UniverseIsASimulation

Wow, that's great! How did you learn C++? I've been trying to learn C++ for five years, and I am still not able to do anything in it. Good that I finally gave up and found out there are languages that are easier to learn, such as JavaScript. I've only been learning JavaScript for a few months, and I am able to do much more than I was able to after learning C++ for five years.
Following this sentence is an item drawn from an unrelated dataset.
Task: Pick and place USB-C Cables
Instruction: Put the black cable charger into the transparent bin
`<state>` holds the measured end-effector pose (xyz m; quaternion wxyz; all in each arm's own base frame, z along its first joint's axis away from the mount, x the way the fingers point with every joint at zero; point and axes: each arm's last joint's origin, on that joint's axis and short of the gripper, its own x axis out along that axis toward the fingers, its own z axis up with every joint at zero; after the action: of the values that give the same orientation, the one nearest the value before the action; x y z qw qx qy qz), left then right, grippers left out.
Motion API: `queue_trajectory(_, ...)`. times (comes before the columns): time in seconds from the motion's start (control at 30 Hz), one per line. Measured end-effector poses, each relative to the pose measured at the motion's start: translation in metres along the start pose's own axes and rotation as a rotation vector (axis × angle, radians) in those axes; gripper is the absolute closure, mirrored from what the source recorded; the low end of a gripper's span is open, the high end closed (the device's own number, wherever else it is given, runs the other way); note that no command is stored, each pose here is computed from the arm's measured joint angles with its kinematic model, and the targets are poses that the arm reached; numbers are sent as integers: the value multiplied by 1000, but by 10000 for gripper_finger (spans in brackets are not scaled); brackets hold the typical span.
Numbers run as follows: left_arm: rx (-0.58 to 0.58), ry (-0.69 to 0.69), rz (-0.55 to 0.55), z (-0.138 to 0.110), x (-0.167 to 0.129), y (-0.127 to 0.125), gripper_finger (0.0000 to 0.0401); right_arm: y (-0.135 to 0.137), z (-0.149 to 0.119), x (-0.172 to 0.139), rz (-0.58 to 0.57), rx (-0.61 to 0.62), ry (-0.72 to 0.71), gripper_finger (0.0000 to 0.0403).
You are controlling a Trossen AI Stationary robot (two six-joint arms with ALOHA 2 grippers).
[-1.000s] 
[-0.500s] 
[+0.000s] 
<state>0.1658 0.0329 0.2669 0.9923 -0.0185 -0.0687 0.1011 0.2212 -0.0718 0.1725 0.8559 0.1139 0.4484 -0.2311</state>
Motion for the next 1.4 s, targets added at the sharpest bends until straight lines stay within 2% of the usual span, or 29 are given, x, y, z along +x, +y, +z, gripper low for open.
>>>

Anyway, my idea for a relatively large project is to make LLAP, a LISP-like Assembly Preprocessor. Namely, many, if not most of the, assembly-language preprocessors are Turing-complete. However, very few of them provide functions that are actually relevant to low-level programming. I think it would be a good idea to make a preprocessor in which it's easy (as it's in LISP) to do complicated string manipulation at the compile-time, and which also has built-in functions for converting arithmetic expressions to assembly (which can be tedious to do manually).
For instance:
(echo (compile (parseArth (tokenizeArth "sqrt(a*a+b*b)"))))
would output something like:

finit
fld dword [a]
fld dword [a]
fmulp st1,st0
fld dword [b]
fld dword [b]
fmulp st1,st0
faddp st1,st0
fsqrt
fstp dword [result]

Do you think that's a good idea? Right now, I don't know enough informatics to do it myself, and I don't have much time to learn that because I am already doing bad at school (and we don't even have informatics at school). If you think that's a good idea, I might do it after a few years.
Author of the AEC programming language:
https://flatassembler.github.io/compiler.html

Biterider

Hello
Check the <SmplMath> project by qword here in the forum or at SourceForge https://sourceforge.net/projects/smplmath/


Biterider

jj2007

If you want to use your code for pre-processing assembly code, you may need a standalone JS compiler. Ever thought of that?